Problem requirements: Give as output the line that contains "Point to the gold-framed", followed by every remaining line of the entries, unchanged and with nothing added.

------------

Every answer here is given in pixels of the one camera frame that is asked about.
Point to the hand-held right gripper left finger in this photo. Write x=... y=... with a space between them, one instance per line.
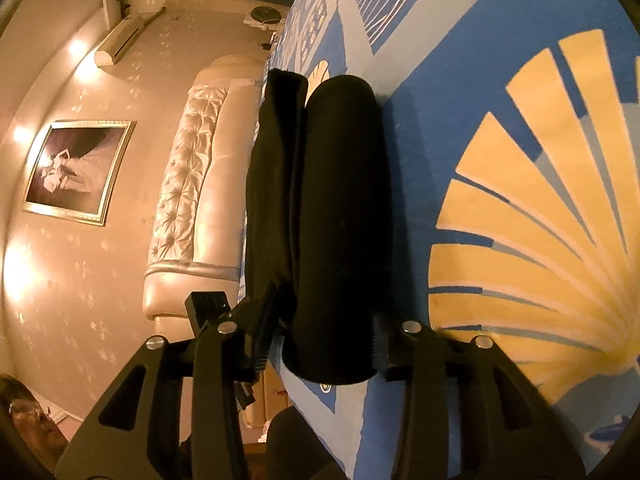
x=262 y=340

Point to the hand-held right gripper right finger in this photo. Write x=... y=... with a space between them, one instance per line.
x=395 y=355

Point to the black pants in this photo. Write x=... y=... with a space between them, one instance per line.
x=340 y=210

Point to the tufted cream headboard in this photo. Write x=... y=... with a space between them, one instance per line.
x=200 y=185

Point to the person's head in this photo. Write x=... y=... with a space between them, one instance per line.
x=30 y=420

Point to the blue printed blanket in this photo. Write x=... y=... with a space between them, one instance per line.
x=500 y=160

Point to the white air conditioner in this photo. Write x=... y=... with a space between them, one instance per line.
x=120 y=42

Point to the round white fan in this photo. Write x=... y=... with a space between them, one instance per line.
x=265 y=15

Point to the gold-framed wall picture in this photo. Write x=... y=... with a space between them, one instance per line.
x=77 y=170

------------

Solution to this problem:
Point to the gold-framed wall picture in this photo. Write x=... y=... with a space between them, one instance per line.
x=77 y=170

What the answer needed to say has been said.